それを過ぎてしまえば、時間になっても起きてこない俺のことを同僚が起こしに来るだろう。

そうなってしまえば一巻の終わりだ。


不法侵入者として捕らえられ、最悪、門番の失踪に関わっているとして殺されるかもしれない。

それまでに準備を整えてここを出る必要がある。


……ふぅ、とゆっくりと息を吐く。


目を瞑って深呼吸。


すー、はー。


「……よし。」


やってやれないわけじゃない。

街の門番舐めんな。


俺は覚悟を決め、行動を開始した。



── そして翌々日の朝、


まだ暗く、日も登っていない。

寒々しい空気の中、俺は感慨深い心持ちで宿舎を見ていた。


「人間、やればできるもんだなぁ…。」


あれから俺は必死に旅装を整えていた。

慣れないながらも半日かけて服を仕立て直し、次の日の早朝になってから、同じ宿舎に住む仲間たちに鉢合わせしないようにしながら外出。

へそくりをやりくりして、自分ではどうしようもない下着や、替えの服、旅に必要な諸々を揃え、一応心配してくれるであろう後輩へと書き置きを残した。

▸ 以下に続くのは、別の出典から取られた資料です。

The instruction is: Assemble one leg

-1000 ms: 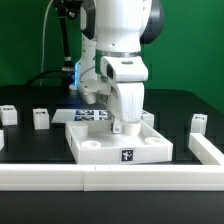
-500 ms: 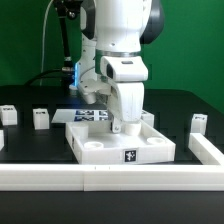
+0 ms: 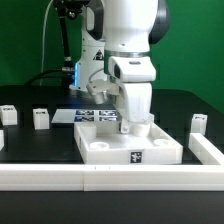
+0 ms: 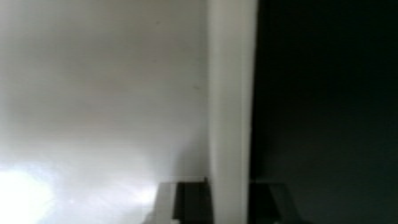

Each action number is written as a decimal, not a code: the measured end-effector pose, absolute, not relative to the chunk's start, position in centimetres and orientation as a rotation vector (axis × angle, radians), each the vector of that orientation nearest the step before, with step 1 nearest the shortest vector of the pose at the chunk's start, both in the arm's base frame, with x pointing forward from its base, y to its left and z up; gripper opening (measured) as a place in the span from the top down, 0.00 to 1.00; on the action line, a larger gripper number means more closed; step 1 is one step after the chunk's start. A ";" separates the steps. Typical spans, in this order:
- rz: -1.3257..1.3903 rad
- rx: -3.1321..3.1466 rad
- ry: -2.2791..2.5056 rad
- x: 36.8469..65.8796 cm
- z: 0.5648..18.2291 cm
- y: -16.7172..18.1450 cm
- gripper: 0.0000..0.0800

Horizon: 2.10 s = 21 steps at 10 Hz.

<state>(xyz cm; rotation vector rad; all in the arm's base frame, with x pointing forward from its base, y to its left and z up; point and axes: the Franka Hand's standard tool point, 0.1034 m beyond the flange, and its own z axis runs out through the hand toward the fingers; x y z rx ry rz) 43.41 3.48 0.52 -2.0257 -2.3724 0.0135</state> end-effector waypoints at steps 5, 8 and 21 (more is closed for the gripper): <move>-0.021 -2.143 -2.276 46.9 0.6 7.0 0.93; -0.015 -2.187 -2.235 47.8 0.6 7.9 0.93; 0.017 -2.172 -2.243 48.7 0.5 8.2 0.22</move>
Offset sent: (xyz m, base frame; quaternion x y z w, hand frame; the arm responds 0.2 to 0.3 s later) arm 0.0381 0.0330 -0.0058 -0.0097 0.0058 0.0380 0.9992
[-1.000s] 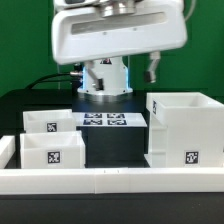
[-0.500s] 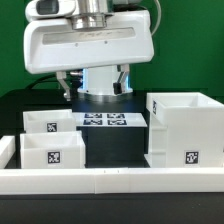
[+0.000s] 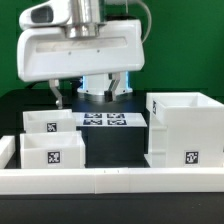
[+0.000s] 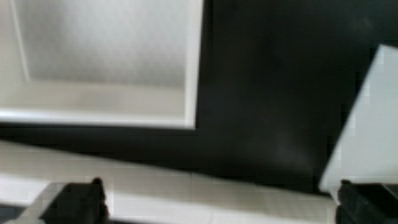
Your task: Assemble drawer
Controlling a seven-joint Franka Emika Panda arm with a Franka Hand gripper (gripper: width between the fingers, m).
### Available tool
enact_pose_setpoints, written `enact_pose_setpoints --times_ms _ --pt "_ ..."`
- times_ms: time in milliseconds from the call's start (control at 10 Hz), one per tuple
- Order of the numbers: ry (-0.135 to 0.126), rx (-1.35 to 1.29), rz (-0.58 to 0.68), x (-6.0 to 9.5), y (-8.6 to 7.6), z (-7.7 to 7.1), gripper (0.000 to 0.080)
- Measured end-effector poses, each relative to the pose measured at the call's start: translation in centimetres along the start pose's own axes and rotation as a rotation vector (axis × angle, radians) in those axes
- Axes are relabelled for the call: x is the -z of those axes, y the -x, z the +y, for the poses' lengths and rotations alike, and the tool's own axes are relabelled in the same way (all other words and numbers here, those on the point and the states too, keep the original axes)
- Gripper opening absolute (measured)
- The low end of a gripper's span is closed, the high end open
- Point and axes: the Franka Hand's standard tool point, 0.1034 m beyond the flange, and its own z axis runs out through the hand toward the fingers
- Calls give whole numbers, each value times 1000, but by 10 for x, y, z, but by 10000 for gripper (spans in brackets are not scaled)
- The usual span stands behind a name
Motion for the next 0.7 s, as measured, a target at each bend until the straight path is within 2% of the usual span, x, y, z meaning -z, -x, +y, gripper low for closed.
enact_pose_setpoints --times_ms 100,300,700 --pt "6 -14 -19 -15 19 3 648" --pt "1 -28 -55 -35 38 10 648" --pt "33 -27 -48 -63 44 16 648"
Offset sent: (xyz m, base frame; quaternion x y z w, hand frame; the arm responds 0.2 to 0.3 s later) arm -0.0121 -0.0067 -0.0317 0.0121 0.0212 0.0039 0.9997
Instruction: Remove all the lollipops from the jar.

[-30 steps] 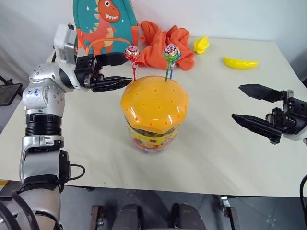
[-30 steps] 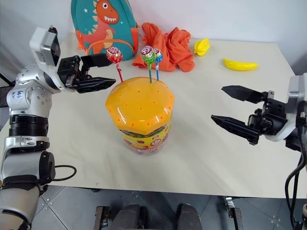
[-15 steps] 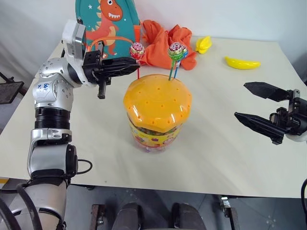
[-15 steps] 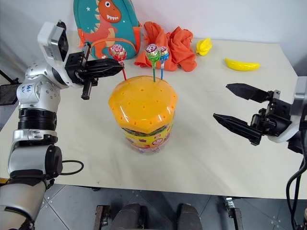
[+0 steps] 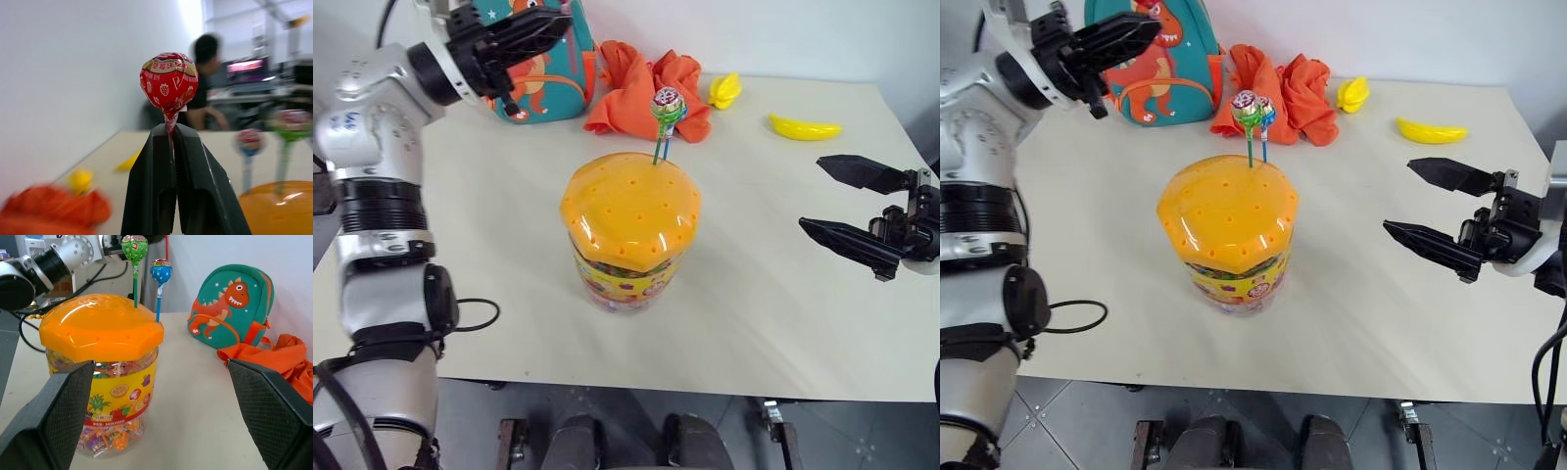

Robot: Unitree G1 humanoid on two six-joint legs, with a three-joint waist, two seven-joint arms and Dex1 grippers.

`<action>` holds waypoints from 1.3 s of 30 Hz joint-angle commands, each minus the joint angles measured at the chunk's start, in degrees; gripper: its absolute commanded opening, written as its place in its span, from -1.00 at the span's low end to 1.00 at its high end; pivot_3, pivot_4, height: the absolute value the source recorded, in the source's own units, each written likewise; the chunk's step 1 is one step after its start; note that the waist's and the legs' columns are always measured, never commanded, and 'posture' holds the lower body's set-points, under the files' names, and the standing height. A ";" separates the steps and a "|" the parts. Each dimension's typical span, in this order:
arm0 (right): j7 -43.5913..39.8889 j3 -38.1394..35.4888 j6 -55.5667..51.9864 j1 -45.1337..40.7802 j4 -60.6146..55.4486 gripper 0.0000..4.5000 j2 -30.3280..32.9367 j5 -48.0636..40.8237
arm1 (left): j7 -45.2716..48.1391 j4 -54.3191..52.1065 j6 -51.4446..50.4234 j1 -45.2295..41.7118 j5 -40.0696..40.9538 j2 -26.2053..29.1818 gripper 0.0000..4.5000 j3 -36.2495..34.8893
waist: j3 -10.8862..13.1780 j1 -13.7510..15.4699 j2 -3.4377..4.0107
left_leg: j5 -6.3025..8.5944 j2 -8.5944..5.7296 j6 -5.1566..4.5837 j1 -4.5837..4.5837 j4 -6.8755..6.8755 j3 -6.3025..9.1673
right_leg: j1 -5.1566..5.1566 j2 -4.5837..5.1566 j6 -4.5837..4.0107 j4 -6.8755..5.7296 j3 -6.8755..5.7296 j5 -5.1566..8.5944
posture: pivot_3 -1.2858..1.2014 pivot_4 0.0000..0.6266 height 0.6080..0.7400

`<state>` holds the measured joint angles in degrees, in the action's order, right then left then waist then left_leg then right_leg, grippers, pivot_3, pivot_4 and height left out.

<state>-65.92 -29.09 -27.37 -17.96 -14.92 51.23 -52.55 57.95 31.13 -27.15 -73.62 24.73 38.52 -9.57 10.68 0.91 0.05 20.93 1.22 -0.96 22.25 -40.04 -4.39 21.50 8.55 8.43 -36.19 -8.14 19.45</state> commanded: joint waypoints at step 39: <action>-11.56 8.57 -0.10 -8.90 7.64 1.00 2.24 4.45 | -12.65 -26.56 -52.78 23.74 -8.63 38.30 0.92 15.05 | -0.01 0.56 -0.07 | 0.01 -0.21 0.03 0.03 -0.02 0.34 | 0.03 0.03 0.00 -0.35 0.49 0.00 | 0.03 -0.52 1.00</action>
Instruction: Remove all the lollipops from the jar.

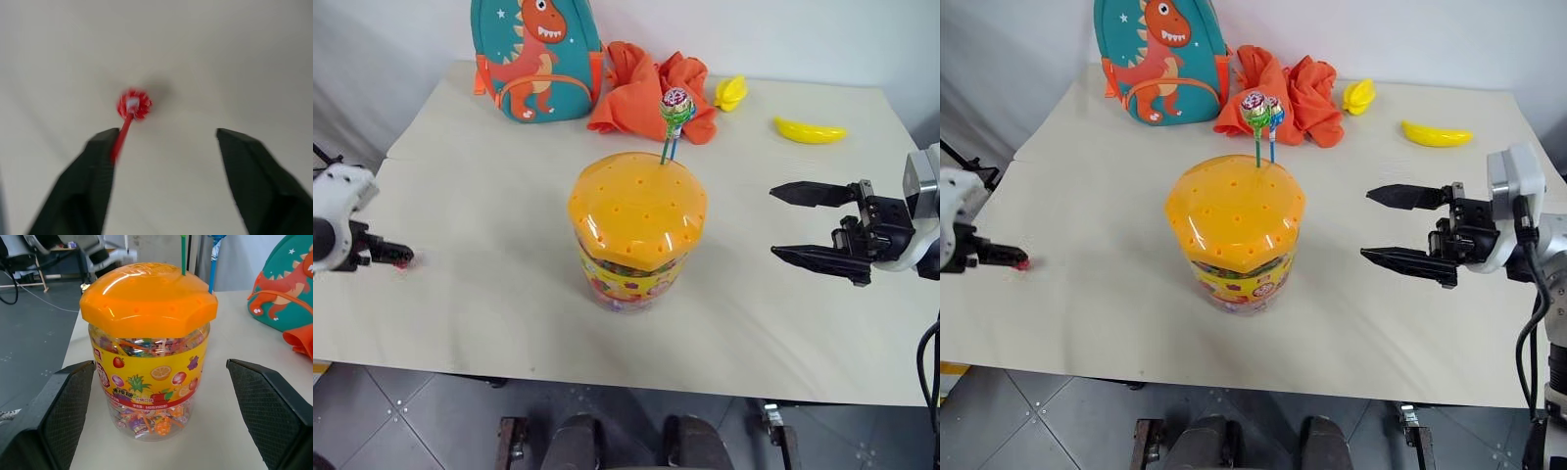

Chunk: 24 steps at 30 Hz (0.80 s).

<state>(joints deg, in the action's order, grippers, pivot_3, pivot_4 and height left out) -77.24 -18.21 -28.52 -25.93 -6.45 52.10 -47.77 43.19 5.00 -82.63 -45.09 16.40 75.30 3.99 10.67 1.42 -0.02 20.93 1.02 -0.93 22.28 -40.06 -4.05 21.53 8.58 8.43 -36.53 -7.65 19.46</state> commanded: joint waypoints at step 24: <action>23.64 3.54 -14.05 -15.44 -10.47 1.00 -3.80 -6.08 | 35.20 5.13 47.95 -5.54 24.97 -27.68 0.97 -23.62 | 0.00 -1.81 -0.01 | 0.00 0.03 0.00 0.01 -0.11 0.21 | 0.05 0.02 0.00 -0.35 -0.19 0.00 | 0.03 -0.52 1.00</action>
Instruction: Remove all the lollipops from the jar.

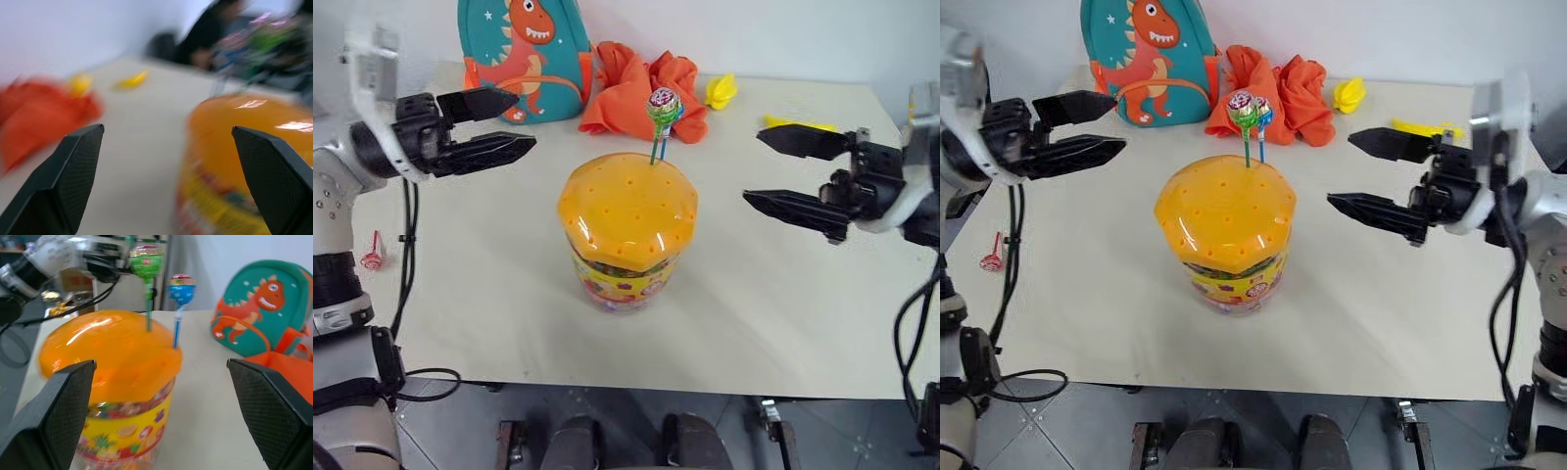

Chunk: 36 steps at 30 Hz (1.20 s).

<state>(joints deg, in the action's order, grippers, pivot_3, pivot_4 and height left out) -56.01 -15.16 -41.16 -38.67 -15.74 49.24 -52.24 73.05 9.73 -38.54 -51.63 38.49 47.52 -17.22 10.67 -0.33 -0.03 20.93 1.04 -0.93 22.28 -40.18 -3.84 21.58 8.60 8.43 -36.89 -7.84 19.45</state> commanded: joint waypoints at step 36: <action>-10.53 15.29 10.45 -26.00 32.96 1.00 -22.25 18.98 | 0.28 -16.10 6.63 21.46 13.70 1.69 0.97 -11.71 | -0.01 -1.99 0.00 | 0.00 -0.11 0.00 -0.05 0.16 0.93 | -0.02 0.00 0.00 -0.23 0.14 0.00 | 0.03 -0.52 1.00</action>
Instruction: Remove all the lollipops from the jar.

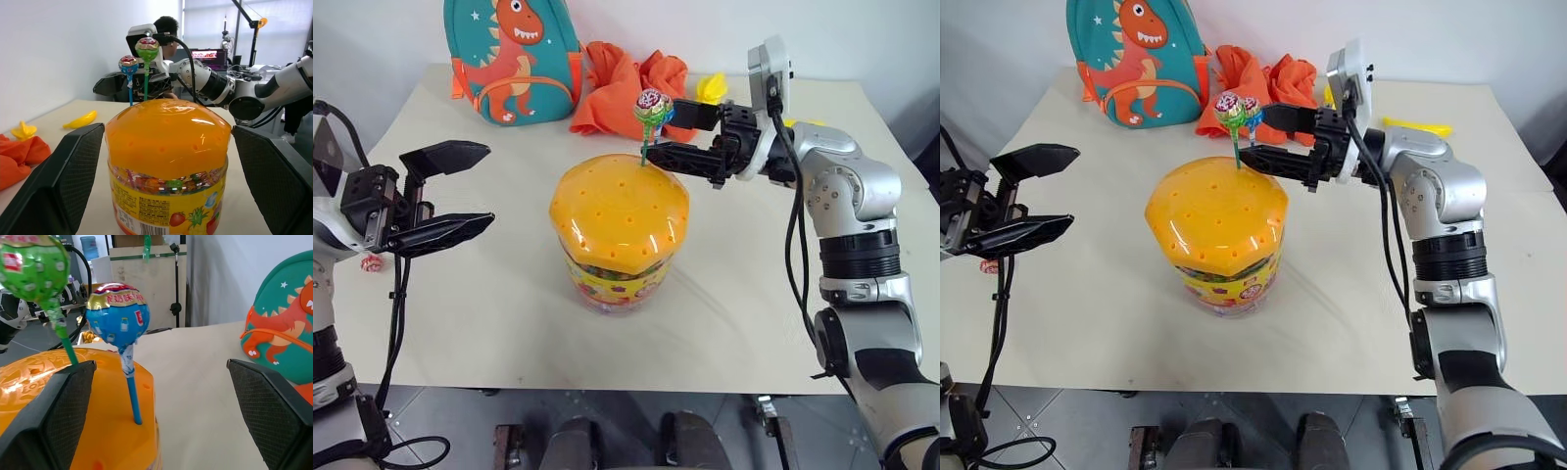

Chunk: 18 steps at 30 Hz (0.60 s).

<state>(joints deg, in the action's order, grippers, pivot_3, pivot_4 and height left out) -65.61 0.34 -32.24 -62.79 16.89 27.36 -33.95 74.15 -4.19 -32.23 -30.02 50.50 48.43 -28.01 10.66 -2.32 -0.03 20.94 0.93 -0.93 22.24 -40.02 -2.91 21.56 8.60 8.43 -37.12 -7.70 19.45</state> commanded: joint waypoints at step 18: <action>-1.56 -2.26 -0.89 -3.03 -1.48 -1.00 0.01 -0.02 | -0.80 -1.20 0.64 -2.55 2.32 0.61 1.00 1.50 | 0.00 -0.24 0.00 | 0.00 -0.01 0.00 0.00 0.00 0.04 | -0.01 0.00 0.00 0.00 0.00 0.00 | 0.03 -0.52 1.00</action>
<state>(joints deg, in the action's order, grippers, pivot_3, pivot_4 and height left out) -67.39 0.37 -33.02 -63.96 17.91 26.62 -32.85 73.04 -4.44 -32.21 -31.48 51.57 48.40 -25.83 10.66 -2.56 -0.03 20.94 0.92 -0.93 22.24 -40.01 -2.87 21.55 8.60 8.43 -37.12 -7.70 19.45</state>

そして今、誰もが寝静まっている今、全ての荷物を持って宿舎を抜け出したというわけだ。


出来る限りのことはやったが、不安も残る。

まず防具。

俺はもう貸し出しの防具や武器を卒業し、自分の金で自分のものを仕立ててもらっていた。

よって持ち出しても然程問題はない、のだが。

手甲と脚甲は良かったのだ。

問題は胴の部分の鎧だ。

いくら革とはいえ、調節の聞く手足のものと違って胴の部分はどうしようもなかった。

それでも無理矢理付けていこうとして胸の先が擦れて痛くなったのでやめた。

外套は元々雨天時の勤務用に用意してあったので問題はなし。

重くて街の目印の入っている兜は持っていけないので問題はなし。

武器良し、食糧良し。

そして、体調も良し。


今日はいい天気になりそうだ。

絶好の旅日和じゃないか。


目指すは隣街、目標は冒険者になること。

安定した職業とは程遠いが、丁度良い、飽き飽きする毎日にはうんざりしてたところだ。


朝日が差し込み、街の門がゆっくりと開く。


さぁ、行こうじゃないか。


門番が後輩へと宛てた手紙


ケイン(後輩)へ


この手紙が読まれている頃には、俺が居なくなって騒ぎが起きてるだろう。

それに関しては申し訳なく思う。

さて、俺はちょっとした事情で街を出なきゃいけなくなった。

つってもお貴族様に逆らったとかそういうヤバい話じゃないから安心してほしい。

俺は無事だ。

だが恐らくお前と二度と会うことはないだろう。

お前と飲む酒は旨かっただけに残念だ。

直接言えないのが残念でならないが、今までありがとう。

お前と下らない話で盛り上がるのは中々楽しかったよ。

俺の金はギルドの口座に預けてある。

俺の身分証を見せれば引き出せるはずだ。

何か困った時に使ってくれ。

お前はさっさと“いい人”見つけろよ。